Андрюха Дюпин был аккуратнее его, раньше на работу приходил.
— Эт-то где ты пропадаешь? — спрашивал сердито отец, держась за желудок: язва к тому времени вовсе извела его.
— Трактор, — врал Степан. И ведь так же ему Даша говорила, когда в Лубяне жила и когда началась у нее эта самая дружба с Афоней Манухиным.
— Мотри, парень, не к худу ли забегал? — предупреждал его отец. И он дочери говорил почти так же. Видно, в этом отцы и матери во всем одинаковы.
«Эх, Дашка, Дашка, навязался этот Афоня…»
Степан вздыхал, рука тянулась к вытершемуся портсигару. Курил, ложился опять в постель, а сон к нему не шел. Мешал то ли тягучий скрип старого тополя, то ли тоненько посвистывающий в трубе ветер. При Ольге ничего такого он не замечал. А тут каждый шорох и скрип слышит.
Степан стоял босиком на студеном полу, не чувствуя холода, глядел в окошко: снегу сколь намело, планки забора торчат из сугроба, как зубья поперечной пилы.
Ох, Даша, Даша!
Когда поезд увез Ольгу, спросил Степан дочь, как у нее идет в городе жизнь.
— Работаю, пап. Новый троллейбус дали. Тройные двери. Приезжай, покатаю.
Вроде говорили ладом, но замечал Степан, что нет-нет да взглянет Даша в сторону. Конечно, его, Афоньку Манухина, поджидает. И хоть сердит был Степан и на Манухина, и на Дашу, сказал, что ее городскую электричку ждать не станет: поросенка да телушку кормить надо. И потому, что не отговаривала его дочь, понял: обязательно встретит Манухина, который бродит где-нибудь около.
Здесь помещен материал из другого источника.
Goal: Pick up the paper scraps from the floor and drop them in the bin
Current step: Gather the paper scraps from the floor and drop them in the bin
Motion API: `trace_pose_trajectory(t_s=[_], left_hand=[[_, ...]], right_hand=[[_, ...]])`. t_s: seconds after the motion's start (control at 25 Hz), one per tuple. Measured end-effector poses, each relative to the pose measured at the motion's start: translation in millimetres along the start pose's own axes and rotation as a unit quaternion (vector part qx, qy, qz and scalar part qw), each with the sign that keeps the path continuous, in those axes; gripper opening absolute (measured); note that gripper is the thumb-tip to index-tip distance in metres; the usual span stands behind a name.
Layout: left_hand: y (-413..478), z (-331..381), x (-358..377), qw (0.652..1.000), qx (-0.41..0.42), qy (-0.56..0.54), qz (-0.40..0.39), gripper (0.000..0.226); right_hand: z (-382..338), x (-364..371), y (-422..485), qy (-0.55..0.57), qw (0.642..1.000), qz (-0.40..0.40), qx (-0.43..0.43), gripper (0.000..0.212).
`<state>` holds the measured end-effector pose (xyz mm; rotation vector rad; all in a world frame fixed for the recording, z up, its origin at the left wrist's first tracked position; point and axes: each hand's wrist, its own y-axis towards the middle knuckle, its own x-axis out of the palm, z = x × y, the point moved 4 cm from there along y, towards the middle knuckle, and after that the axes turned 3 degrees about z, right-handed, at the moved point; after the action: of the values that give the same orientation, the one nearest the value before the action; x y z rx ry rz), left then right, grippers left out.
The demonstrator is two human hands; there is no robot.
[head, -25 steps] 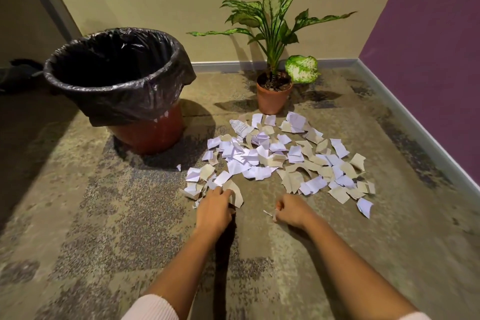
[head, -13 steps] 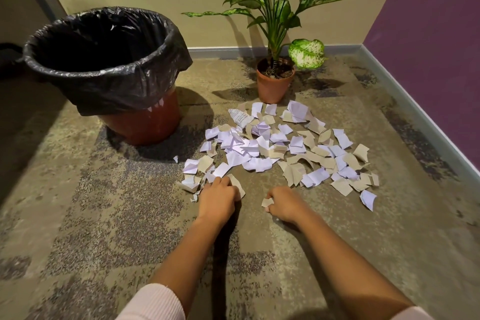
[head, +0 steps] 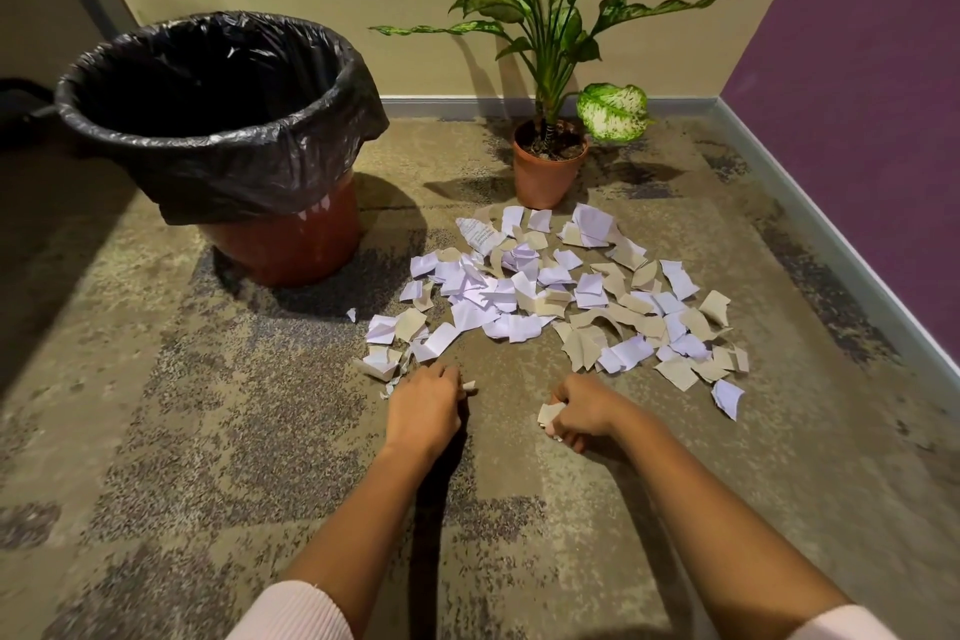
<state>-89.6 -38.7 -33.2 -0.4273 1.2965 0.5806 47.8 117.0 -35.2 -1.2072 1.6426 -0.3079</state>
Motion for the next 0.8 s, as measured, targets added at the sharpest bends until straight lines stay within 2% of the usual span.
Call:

И опять поднялась в груди тревога.
— Мотри, Дашка, — предостерег он.
— Что «смотри»? — откликнулась та, будто не понимала.
— А то смотри… Семья у него. Да и тебе…
— Опять ты, пап, про старое. Иди уж. — И поцеловала в щеку. Видно, за то, чтоб не обижался. Получалось, будто она его гонит.
О дочери Степан думать боялся. Страшновато было ему за нее. Доброго от этой ее любви с Афонькой Манухиным он ничего не ждал.
Надо было спать, а по ночам сон покидал Степана. Лучше и безопаснее было думать о своей молодости. Тут все прошлое. Но вдруг и за Ольгу он почувствовал тревогу.
Началось это после того, как навестили его Раиска и Егор.
Пришлось Степану раскошеливаться, добывать бутылку. Как же, в гости сам Макин пришел, хотя за час до этого виделись они с ним в мастерских и никакой радости от встречи не почувствовали.
Раиска сразу взялась перемывать посуду да за заборкой, у печи, убирать мусор.